§ What this task involves:
Copy exactly the lines of the records below, and only those lines, beginning with the line that contains "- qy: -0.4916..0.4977" and ending with the line that contains "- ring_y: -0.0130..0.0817".

= = = =

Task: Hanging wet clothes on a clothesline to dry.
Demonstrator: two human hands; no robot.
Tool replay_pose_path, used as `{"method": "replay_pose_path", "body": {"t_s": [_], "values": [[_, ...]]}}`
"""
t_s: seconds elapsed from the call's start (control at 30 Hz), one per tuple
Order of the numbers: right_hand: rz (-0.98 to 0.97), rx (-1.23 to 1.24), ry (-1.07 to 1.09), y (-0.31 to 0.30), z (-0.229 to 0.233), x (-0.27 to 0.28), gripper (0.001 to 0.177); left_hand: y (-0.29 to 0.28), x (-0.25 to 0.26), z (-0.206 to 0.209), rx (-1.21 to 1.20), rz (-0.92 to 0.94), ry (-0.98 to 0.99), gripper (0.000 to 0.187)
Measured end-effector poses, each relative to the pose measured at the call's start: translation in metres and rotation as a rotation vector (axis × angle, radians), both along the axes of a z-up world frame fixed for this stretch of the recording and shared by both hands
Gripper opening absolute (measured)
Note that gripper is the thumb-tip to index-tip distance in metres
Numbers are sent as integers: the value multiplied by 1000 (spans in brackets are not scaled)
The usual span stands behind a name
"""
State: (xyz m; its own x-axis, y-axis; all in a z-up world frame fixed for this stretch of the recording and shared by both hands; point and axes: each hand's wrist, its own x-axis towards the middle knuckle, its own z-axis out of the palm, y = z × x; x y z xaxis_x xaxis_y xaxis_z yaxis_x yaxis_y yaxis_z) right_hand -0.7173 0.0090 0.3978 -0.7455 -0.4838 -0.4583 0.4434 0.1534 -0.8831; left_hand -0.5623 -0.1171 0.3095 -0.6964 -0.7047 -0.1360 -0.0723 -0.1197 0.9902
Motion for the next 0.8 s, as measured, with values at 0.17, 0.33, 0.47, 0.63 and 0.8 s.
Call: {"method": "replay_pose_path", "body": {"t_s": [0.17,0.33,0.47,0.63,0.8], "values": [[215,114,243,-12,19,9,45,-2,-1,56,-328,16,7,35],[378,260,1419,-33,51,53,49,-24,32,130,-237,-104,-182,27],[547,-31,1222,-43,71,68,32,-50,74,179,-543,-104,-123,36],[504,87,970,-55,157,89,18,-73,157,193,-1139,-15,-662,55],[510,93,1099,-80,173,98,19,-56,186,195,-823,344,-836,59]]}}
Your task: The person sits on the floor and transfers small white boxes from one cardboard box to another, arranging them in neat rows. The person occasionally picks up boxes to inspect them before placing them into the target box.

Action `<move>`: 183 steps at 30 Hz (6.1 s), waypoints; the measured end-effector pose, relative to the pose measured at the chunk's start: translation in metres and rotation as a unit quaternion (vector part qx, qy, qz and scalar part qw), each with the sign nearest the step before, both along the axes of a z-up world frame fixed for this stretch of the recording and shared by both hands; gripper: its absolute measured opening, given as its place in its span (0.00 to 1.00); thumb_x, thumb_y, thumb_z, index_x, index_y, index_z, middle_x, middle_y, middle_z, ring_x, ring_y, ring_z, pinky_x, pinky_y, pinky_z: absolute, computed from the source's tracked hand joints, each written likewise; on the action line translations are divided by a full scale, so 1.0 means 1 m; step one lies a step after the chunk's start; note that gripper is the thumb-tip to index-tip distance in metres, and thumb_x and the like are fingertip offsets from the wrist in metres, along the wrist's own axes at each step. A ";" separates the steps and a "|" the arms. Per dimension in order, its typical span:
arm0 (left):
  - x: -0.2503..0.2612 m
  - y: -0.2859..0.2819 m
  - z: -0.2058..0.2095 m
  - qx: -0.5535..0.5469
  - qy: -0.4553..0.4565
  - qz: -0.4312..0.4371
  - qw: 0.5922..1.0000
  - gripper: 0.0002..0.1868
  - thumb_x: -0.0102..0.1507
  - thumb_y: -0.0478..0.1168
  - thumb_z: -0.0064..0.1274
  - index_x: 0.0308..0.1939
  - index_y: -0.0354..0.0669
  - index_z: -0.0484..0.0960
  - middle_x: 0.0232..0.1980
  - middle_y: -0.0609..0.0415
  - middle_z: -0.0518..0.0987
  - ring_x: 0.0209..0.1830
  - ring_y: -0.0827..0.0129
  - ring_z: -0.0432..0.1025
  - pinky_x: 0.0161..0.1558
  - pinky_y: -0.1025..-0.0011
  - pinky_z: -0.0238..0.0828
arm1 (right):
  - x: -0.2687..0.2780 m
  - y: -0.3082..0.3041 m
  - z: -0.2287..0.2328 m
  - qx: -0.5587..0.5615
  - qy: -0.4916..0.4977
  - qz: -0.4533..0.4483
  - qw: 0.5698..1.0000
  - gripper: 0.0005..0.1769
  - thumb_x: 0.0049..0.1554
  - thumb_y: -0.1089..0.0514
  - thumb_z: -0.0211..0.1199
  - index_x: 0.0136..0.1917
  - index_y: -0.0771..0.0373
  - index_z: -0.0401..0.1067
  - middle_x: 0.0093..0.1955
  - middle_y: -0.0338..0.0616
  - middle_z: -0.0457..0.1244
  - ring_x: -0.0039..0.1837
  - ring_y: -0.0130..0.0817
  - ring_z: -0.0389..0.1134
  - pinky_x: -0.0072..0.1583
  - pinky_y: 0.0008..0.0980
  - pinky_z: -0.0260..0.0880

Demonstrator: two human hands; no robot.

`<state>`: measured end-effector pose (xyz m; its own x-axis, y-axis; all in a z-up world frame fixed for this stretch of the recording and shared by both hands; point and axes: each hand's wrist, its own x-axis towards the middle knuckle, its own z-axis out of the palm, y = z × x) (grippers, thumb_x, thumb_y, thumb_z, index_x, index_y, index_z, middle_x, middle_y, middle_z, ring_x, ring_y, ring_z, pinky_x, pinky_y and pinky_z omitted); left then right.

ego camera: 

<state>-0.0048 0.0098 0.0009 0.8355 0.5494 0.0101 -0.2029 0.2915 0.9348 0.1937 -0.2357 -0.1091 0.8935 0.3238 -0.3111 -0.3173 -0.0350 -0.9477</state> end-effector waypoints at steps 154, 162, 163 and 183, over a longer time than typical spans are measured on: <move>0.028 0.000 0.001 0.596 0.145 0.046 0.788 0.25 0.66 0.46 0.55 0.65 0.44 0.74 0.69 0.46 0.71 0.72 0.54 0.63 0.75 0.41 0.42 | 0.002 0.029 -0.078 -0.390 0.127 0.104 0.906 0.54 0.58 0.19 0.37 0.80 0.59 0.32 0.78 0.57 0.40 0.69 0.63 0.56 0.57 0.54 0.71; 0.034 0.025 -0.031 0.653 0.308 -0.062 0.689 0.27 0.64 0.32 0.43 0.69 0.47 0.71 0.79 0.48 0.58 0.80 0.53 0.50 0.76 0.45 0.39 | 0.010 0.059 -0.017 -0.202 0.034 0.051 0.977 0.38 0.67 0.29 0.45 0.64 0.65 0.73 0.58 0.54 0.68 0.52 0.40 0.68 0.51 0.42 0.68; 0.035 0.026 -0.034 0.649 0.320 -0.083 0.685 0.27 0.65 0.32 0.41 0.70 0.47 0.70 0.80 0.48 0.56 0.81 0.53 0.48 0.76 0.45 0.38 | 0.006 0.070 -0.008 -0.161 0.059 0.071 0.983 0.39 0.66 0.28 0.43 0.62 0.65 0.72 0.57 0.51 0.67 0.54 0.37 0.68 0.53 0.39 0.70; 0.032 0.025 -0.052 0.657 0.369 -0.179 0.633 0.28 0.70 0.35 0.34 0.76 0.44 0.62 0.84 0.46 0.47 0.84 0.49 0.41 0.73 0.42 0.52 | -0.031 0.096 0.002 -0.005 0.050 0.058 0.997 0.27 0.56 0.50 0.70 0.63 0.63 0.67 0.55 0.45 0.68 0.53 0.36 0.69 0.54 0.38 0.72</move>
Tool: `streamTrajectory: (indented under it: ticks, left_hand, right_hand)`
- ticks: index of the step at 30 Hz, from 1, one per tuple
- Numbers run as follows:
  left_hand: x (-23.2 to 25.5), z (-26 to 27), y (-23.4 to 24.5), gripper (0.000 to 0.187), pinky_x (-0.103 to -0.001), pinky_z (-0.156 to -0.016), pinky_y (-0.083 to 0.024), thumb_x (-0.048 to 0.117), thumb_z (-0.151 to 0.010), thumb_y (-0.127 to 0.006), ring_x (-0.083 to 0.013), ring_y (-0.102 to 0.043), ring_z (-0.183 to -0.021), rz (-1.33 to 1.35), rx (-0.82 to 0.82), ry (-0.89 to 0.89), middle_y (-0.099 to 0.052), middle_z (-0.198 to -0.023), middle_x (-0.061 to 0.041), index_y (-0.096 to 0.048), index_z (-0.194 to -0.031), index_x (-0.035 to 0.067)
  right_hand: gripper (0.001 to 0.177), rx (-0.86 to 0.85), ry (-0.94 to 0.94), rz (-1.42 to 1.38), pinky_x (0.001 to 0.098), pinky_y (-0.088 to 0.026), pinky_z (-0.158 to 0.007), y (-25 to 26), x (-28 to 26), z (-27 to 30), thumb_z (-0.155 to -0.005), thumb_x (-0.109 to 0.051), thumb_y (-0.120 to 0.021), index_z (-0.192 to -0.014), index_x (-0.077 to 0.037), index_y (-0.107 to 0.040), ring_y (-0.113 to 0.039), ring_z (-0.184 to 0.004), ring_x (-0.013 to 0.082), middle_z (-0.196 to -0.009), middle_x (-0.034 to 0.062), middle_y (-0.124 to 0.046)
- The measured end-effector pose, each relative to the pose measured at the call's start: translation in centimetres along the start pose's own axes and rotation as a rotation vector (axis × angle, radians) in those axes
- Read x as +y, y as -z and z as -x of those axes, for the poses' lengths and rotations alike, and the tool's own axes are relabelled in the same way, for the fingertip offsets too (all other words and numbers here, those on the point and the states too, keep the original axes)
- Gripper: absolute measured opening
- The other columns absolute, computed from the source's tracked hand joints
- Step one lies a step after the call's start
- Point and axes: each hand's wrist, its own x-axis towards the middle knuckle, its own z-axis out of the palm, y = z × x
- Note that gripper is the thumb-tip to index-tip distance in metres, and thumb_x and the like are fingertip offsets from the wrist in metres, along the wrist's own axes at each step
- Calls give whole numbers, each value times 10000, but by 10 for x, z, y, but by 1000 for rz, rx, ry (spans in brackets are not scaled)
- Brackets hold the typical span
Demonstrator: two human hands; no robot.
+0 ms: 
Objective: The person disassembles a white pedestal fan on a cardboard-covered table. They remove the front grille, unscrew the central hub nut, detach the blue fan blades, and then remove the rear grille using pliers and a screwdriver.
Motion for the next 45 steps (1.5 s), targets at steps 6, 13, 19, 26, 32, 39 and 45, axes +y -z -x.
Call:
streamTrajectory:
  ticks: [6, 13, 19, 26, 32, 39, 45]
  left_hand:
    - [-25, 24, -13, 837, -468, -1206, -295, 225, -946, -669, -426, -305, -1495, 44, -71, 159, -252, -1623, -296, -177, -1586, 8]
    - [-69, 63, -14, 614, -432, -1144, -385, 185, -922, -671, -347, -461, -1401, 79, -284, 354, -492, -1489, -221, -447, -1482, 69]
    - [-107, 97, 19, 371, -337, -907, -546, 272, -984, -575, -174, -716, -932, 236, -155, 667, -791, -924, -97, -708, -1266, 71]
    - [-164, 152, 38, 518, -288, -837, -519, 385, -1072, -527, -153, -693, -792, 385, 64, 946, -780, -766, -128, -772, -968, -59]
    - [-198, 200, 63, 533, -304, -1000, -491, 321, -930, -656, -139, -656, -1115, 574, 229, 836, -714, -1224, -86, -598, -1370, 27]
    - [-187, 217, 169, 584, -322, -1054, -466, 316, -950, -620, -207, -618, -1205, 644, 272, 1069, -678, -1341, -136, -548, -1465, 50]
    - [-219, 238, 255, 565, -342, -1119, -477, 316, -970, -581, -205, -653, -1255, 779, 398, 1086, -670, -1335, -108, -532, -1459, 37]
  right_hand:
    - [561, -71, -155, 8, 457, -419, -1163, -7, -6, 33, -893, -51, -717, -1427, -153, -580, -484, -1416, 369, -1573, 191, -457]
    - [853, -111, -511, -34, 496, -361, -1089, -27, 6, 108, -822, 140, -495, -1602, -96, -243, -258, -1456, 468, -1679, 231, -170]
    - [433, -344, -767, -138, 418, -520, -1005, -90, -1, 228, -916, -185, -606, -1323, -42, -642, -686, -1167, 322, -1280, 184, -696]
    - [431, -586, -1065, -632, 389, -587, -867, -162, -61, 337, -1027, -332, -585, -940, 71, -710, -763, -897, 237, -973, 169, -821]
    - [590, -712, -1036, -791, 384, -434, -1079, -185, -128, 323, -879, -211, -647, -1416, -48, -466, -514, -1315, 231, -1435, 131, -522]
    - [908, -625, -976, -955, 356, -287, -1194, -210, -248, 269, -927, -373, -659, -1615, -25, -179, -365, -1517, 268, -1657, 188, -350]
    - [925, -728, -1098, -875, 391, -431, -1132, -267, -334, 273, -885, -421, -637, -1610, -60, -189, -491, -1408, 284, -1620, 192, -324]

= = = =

§ Your response:
  - qy: -0.4916..0.4977
  - qz: -0.4533..0.4483
  - qw: 0.5698..1.0000
  - gripper: 0.0005..0.1769
  - thumb_x: 0.0049..0.1554
  - thumb_y: -0.1089..0.0514
  - thumb_z: -0.0211..0.1199
  - index_x: 0.0136..0.1917
  - index_y: -0.0771..0.0373
  - index_z: -0.0401..0.1067
  - middle_x: 0.0093..0.1955
  - middle_y: -0.0338..0.0616
  - middle_z: -0.0457..0.1244
  - ring_x: -0.0039..0.1837
  - ring_y: -0.0130..0.0817

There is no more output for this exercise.